Information provided: Begin

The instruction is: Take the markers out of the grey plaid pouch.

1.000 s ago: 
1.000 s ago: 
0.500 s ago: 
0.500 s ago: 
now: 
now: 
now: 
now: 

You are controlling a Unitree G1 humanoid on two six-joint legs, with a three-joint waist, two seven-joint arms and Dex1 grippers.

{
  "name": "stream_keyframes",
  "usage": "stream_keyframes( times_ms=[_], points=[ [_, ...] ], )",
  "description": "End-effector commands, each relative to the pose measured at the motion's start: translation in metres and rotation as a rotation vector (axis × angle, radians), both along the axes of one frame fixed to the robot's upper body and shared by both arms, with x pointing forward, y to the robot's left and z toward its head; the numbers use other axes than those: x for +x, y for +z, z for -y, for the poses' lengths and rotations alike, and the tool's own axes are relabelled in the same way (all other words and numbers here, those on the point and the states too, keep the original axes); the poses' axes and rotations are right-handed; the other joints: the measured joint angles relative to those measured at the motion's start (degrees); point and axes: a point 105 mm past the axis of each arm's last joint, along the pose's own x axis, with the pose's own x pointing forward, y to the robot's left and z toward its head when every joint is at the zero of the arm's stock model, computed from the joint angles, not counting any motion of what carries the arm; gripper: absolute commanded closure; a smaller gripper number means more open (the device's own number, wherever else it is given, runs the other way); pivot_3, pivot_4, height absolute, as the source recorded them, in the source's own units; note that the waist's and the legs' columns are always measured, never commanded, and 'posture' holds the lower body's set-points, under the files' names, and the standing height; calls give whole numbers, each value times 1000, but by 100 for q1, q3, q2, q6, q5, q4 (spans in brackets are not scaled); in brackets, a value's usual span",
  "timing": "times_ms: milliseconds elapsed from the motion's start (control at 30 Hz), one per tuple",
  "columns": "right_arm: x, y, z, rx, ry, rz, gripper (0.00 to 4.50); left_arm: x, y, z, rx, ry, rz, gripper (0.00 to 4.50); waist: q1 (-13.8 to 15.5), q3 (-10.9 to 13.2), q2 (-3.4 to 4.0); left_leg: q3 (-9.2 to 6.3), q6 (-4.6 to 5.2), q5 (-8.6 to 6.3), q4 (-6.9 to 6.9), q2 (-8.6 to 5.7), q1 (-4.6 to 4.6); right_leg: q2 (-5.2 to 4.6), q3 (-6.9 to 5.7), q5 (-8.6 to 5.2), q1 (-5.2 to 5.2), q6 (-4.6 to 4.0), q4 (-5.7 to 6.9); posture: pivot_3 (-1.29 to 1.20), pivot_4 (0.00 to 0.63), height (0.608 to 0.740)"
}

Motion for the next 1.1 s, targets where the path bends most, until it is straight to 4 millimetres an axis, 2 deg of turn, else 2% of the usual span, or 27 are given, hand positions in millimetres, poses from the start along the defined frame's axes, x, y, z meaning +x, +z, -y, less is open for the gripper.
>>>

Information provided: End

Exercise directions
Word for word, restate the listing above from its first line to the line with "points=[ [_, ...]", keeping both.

Exercise solution
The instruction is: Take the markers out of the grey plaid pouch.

1.000 s ago: 
1.000 s ago: 
0.500 s ago: 
0.500 s ago: 
now: 
now: 
now: 
now: 

You are controlling a Unitree G1 humanoid on two six-joint legs, with a three-joint waist, two seven-joint arms and Dex1 grippers.

{
  "name": "stream_keyframes",
  "usage": "stream_keyframes( times_ms=[_], points=[ [_, ...] ], )",

The exercise has no further content.